Wann Content ID nicht sinnvoll ist

Content ID ist nicht immer die richtige Wahl. Erwägen Sie, darauf zu verzichten, wenn:

Sie maximale Nutzung durch Creator wünschen. Ernsthafte YouTuber meiden Content ID-Musik, weil sie deren Einnahmen beansprucht. Wenn Sie möchten, dass Ihre Musik in aufwendig produzierten Vlogs oder Gaming-Inhalten verwendet wird, schreckt aggressives Beanspruchen diese Creator ab.

Ihr Publikum hauptsächlich in Märkten mit niedrigem RPM ist. Wenn 80 % Ihrer Hörer in Indien, den Philippinen oder Brasilien sind, werden die Content ID-Einnahmen minimal sein, während Sie möglicherweise die organische Reichweite blockieren.

Sie sich in einer aktiven Release-Phase befinden. Bei Promo-Singles, bei denen Sie maximales virales Potenzial anstreben, sollten Sie Content ID vorübergehend deaktivieren. Fan-Videos und Tanz-Inhalte können mehr Spotify-Streams generieren, als die Content ID-Einnahmen wert sind.

Ihre Musik Elemente Dritter enthält. Wenn Sie Samples verwendet haben, selbst geklärte, oder mit Produzenten zusammengearbeitet haben, die Teilrechte behalten, kann die Content ID-Registrierung rechtliche Komplikationen verursachen.

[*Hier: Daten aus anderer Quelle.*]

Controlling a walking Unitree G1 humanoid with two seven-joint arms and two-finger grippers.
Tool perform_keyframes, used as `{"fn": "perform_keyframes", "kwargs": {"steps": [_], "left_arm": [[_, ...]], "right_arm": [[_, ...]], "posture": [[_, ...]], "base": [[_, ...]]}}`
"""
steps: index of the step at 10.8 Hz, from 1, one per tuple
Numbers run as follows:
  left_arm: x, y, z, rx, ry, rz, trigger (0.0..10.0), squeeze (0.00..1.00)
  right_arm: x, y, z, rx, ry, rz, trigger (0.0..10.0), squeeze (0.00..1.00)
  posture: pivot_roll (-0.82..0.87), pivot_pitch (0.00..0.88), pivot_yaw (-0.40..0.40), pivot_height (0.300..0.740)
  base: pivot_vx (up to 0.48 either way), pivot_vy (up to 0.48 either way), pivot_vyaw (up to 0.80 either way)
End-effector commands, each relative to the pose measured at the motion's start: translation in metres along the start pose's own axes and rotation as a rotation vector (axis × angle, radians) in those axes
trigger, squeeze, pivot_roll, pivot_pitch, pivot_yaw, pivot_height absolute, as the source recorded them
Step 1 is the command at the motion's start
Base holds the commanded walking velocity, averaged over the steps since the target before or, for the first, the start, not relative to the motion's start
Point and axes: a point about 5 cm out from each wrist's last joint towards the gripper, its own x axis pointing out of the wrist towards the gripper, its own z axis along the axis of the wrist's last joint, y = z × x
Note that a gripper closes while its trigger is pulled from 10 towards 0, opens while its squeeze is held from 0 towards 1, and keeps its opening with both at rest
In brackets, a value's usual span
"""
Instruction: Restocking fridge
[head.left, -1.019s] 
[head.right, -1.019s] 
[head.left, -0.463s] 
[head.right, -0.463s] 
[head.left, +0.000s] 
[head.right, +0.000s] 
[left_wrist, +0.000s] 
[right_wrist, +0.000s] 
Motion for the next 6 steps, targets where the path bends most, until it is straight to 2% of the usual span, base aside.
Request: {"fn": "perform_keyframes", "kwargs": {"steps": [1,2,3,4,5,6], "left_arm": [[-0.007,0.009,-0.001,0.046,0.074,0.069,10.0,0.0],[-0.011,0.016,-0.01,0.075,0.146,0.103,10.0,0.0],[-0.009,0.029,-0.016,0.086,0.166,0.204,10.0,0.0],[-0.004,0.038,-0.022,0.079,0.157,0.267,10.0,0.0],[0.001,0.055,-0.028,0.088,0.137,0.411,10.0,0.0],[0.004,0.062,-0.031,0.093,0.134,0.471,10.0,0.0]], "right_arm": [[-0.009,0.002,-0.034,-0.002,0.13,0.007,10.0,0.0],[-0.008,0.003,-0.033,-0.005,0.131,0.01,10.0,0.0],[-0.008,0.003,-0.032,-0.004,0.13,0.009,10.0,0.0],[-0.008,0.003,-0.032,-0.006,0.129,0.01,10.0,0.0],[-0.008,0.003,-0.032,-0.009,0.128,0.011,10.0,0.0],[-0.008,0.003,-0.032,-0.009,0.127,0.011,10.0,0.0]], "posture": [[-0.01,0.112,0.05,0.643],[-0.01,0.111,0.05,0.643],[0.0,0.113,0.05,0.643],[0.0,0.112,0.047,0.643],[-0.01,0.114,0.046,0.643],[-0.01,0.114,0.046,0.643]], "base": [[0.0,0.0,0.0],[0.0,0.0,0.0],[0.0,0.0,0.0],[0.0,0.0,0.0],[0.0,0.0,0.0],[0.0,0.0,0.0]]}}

Welche häufigen Fehler sollten vermieden werden?

Registrierung von Covern oder Remixen. Sie besitzen nicht die Kompositionsrechte an einem Cover-Song. Die Registrierung für Content ID kann zu widersprüchlichen Ansprüchen und möglichen Kontosperrungen führen.

Erwartung sofortiger Ergebnisse. Die Content ID-Erkennung erfolgt nicht sofort. Neue Referenzdateien benötigen Wochen zur Verarbeitung, und YouTube beansprucht Videos, die vor Ihrer Registrierung hochgeladen wurden, nicht rückwirkend.

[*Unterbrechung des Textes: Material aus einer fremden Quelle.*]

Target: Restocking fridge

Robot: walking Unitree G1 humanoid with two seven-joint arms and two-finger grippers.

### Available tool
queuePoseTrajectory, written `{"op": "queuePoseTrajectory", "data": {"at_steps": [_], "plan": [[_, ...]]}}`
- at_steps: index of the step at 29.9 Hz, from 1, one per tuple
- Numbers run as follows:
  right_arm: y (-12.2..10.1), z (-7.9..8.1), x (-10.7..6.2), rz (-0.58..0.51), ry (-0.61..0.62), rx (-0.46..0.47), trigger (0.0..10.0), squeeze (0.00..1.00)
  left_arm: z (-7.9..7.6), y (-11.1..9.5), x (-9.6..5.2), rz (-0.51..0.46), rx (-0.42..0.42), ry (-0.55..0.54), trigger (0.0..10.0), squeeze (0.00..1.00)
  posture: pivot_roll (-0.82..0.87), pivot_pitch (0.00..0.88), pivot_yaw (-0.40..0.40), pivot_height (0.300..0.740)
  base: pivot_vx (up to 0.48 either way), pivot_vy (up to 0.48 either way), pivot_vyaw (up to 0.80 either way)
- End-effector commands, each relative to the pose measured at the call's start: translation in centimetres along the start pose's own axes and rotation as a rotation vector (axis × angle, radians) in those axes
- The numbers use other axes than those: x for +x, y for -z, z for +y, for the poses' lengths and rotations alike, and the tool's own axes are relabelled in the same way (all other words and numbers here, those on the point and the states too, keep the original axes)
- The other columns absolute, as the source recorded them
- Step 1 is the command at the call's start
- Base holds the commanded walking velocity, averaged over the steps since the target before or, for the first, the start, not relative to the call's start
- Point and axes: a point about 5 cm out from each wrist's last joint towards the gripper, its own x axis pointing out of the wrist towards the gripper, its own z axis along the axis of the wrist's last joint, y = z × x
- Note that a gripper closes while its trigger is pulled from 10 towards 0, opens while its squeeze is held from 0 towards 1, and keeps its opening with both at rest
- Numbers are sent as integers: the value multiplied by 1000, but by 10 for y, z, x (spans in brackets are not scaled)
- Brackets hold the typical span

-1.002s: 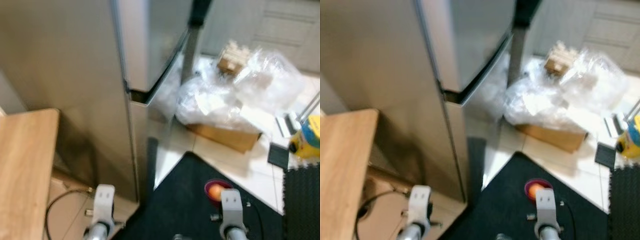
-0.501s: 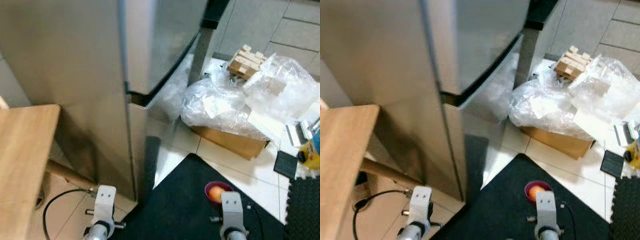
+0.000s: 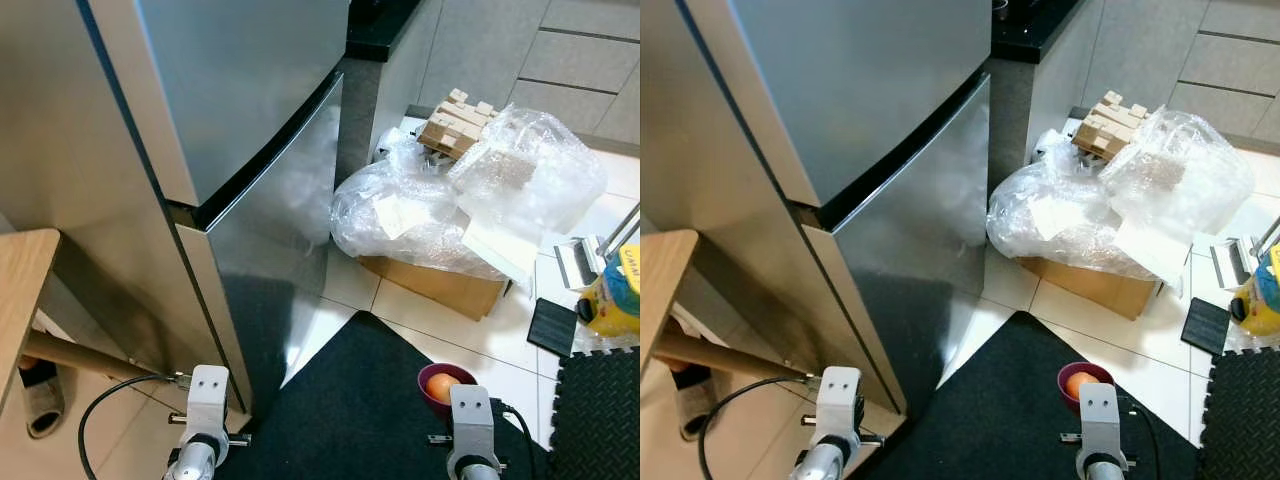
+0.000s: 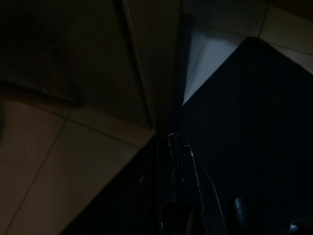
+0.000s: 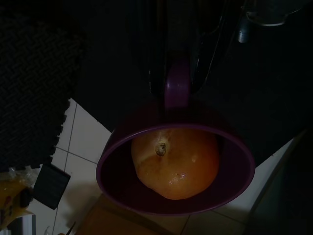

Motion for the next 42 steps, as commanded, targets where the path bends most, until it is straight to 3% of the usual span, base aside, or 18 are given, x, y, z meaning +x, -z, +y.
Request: {"op": "queuePoseTrajectory", "data": {"at_steps": [1, 13, 15, 22, 24, 25, 27, 28, 30, 31, 32, 34, 35, 36, 37, 40, 41, 42], "plan": [[-1, 2, -1, -13, -7, 0, 10000, 0, 6, 3, -3, 5, -2, -21, 10000, 0, -112, 114, -14, 731, 0, 0, 0], [0, 2, -1, -13, -12, -4, 10000, 0, 11, 3, -3, -10, 2, -56, 10000, 0, -105, 117, -16, 731, 0, -280, 0], [0, 3, -1, -11, -15, -6, 10000, 0, 19, 1, -3, -23, -42, -106, 10000, 0, -105, 117, -17, 731, 0, 0, 0], [-1, 4, -1, -13, -20, -7, 10000, 0, 36, -8, -4, -81, -69, -192, 10000, 0, -111, 119, -15, 731, 0, 0, 0], [-2, 4, 0, -18, -22, -9, 10000, 0, 53, -23, -2, -150, -88, -270, 10000, 0, -111, 119, -15, 731, 0, 0, 0], [-2, 4, 0, -18, -22, -9, 10000, 0, 53, -23, -2, -150, -88, -270, 10000, 0, -111, 119, -15, 731, 0, 0, 0], [-3, 4, 0, -23, -23, -11, 10000, 0, 74, -39, -2, -213, -96, -349, 10000, 0, -111, 118, -14, 731, 0, 0, 0], [-3, 4, 0, -23, -23, -11, 10000, 0, 74, -39, -2, -213, -96, -349, 10000, 0, -111, 118, -14, 731, 0, 0, 0], [-5, 4, 1, -29, -25, -11, 10000, 0, 99, -59, 0, -262, -110, -416, 10000, 0, -112, 118, -12, 731, 0, 0, 0], [-5, 4, 1, -29, -25, -11, 10000, 0, 99, -59, 0, -262, -110, -416, 10000, 0, -112, 118, -12, 731, 0, 0, 0], [-6, 4, 1, -33, -25, -11, 10000, 0, 117, -77, 0, -302, -118, -449, 10000, 0, -110, 119, -10, 731, 0, 0, 0], [-6, 4, 1, -33, -25, -11, 10000, 0, 117, -77, 0, -302, -118, -449, 10000, 0, -110, 119, -10, 731, 0, 0, 0], [-6, 4, 2, -35, -26, -12, 10000, 0, 132, -97, 0, -355, -130, -454, 10000, 0, -108, 122, -10, 731, 0, 0, 0], [-7, 4, 2, -37, -28, -13, 10000, 0, 138, -115, 2, -392, -125, -409, 10000, 0, -105, 125, -13, 731, 0, 0, 0], [-7, 4, 2, -37, -28, -13, 10000, 0, 138, -115, 2, -392, -125, -409, 10000, 0, -105, 125, -13, 731, 0, 0, 0], [-5, 3, 1, -38, -32, -17, 10000, 0, 121, -149, 14, -427, -54, -53, 10000, 0, -109, 126, -11, 731, 0, 0, 0], [-5, 3, 1, -38, -32, -17, 10000, 0, 121, -149, 14, -427, -54, -53, 10000, 0, -109, 126, -11, 731, 0, 0, 0], [-5, 3, 1, -39, -32, -17, 10000, 0, 116, -154, 15, -431, -34, 16, 10000, 0, -109, 126, -11, 731, 0, 0, 0]]}}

Ignorieren der Abrechnungen. Content ID-Einnahmen können offenlegen, welche Titel organisch verwendet werden. Dies ist wertvolle Marktintelligenz für die Planung von Veröffentlichungen und Promotion – nicht nur passives Einkommen.

Was ist das Fazit?

Content ID ist eine legitime Einnahmequelle für Indie-Künstler, erfordert jedoch die Zusammenarbeit mit einem Vertriebspartner und die Akzeptanz von dessen Gebührenstruktur. Das Einnahmepotenzial hängt stark von der Geografie Ihres Publikums ab und davon, wie oft Ihre Musik in nutzergenerierten Inhalten verwendet wird.

Für Katalogtitel, die nicht mehr aktiv beworben werden, ist Content ID fast immer eine Aktivierung wert. Bei neuen Veröffentlichungen, bei denen Sie maximale organische Reichweite wünschen, ist die Entscheidung nuancierter.